Singletary идентифицирует значение отношений таким образом, что это исцеление, а не обвинение. Доказательства нейропластичности мозга показывают нам, что, сосредотачиваясь на поддержке отношений, таким образом уменьшая стрессовый опыт отсутствия связи со стороны как родителя, так и ребенка, мы можем помочь предотвратить прогрессию и даже обратить вспять генетические и структурные аномалии мозга.
В статье подробно рассматривается ряд основанных на фактических данных методов лечения аутизма, которые поддерживают отношения между родителями и детьми таким образом, включая модель раннего старта Денвера. Singletary также предлагает материал случая из его психоаналитической практики, объясняя, что его интенсивное лечение дает представление о внутренней эмоциональной жизни старшего ребенка с аутизмом. Он находит доказательства стресса, который испытывают эти дети от социальной изоляции, которая является следствием их биологической уязвимости.
Читая его статью, я обнаружил, что много лет назад думал о своей матери и сыне в моей педиатрической практике и о том, что я мог бы сделать, чтобы помочь им. Другая статья о программе в Бронксе, фактически связанной с больницей, где я занималась педиатрией, дает ответ.
Что делать, если бы у нас была возможность поддерживать всех стрессовых родителей и младенцев в первые недели и месяцы жизни, когда мозг больше всего пластик? Главной проблемой является отсутствие связи, тем более болезненным с культурным ожиданием, что это должно быть время блаженства и радости.

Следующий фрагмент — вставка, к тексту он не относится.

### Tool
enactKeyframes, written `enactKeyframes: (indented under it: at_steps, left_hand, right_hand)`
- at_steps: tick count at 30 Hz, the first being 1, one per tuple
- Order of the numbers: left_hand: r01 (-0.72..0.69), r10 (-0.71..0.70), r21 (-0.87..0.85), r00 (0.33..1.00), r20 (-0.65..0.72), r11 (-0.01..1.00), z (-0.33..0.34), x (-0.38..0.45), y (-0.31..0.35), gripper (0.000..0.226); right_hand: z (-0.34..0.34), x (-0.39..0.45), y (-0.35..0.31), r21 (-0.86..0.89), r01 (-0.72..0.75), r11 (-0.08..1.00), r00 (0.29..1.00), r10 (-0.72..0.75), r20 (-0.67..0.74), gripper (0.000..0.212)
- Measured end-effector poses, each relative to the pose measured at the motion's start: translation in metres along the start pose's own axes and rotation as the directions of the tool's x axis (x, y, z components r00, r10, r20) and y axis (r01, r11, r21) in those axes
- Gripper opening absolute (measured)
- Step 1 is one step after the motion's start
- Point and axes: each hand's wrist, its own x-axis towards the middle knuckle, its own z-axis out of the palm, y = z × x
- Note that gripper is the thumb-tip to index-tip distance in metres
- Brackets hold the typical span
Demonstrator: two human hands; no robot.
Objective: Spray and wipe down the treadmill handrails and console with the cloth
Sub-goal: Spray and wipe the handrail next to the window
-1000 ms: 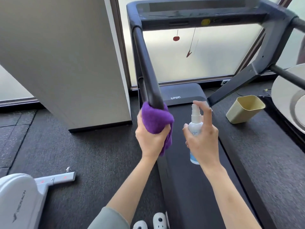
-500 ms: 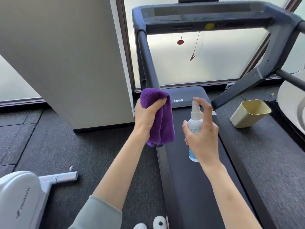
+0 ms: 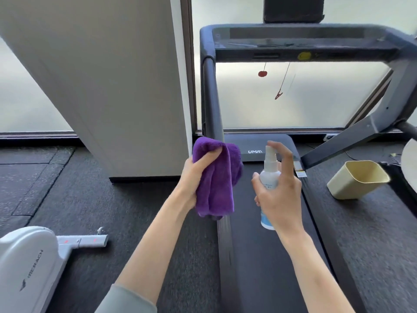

Аутизм является лишь одной из причин этой потери связи.
Программа Bronx объединяет модель «Здоровые шаги» в педиатрической практике. Когда педиатр идентифицирует стрессовую пару родитель-ребенок, она просит ее коллегу по коридору прийти и встретиться с семьей. Недавняя новостная статья о программе описывает случай, когда молодая мать борется со своей двухлетней дочерью во время еды. Педиатр в своем 15-минутном посещении идентифицирует проблему:
Пришло время привлечь эксперта по психическому здоровью детей. Поэтому Кастальнуово приносит Рахиля Бриггса, детского психолога, и представляет ее лично этой семье. Это то, что называется «теплой рукой», и делает его более вероятным, что они действительно увидят кого-то, а не исчезнут вниз по кроличьей норе наружных рефералов.
Широкий спектр проблемных поведений, которые мы видим у маленьких детей, является причиной и результатом напряженных отношений. Когда эти проблемы можно решить рано, мы поддерживаем здоровое развитие быстро растущего мозга.
Если бы я учился в моей педиатрической подготовке о богатстве современной науки о развитии и имел такого человека в своем кабинете (отчасти благодаря программе UMass Boston Infant-Parent Mental Health, я мог бы быть тем человеком), я мог бы сказать к этой молодой матери: «Я вижу, что вы действительно боретесь. Интересно, может быть, потребуется некоторое время, чтобы понять эту проблему. Мой коллега по коридору знает все о помощи маленьким детям и их родителям. Позвольте представить вам ее.
Смогу ли я изменить этот ход жизни этой семьи? Я не знаю. Но вся лучшая наука нашего времени предполагает, что ответ может быть да.
Модель «Здоровые шаги» не относится конкретно к идентификации и лечению аутизма. Но это один из примеров широкого подхода общественного здравоохранения к поддержке ранних отношений между родителями и детьми.
Если мы собираемся сделать вмятину в экспоненциальном росте аутизма и других так называемых психических расстройствах у детей, такая перспектива общественного здравоохранения необходима. Как я описал в своей новой книге «Замороженный ребенок», нам нужно в целом взглянуть на то, как поддерживает наша культура, и не поддерживает родителей и детей. Оплачиваемый отпуск по уходу за ребенком и культура послеродового ухода, который признает нормальную дезорганизацию перехода к родительскому положению, являются и другими примерами значительных путей изменения ситуации.
Когда мы поддерживаем эти ранние отношения, вмешиваясь в ситуации стресса, прежде чем все начинает падать, у нас есть возможность установить развитие на здоровом пути – на уровне поведения, генов и мозгов – для всех детей.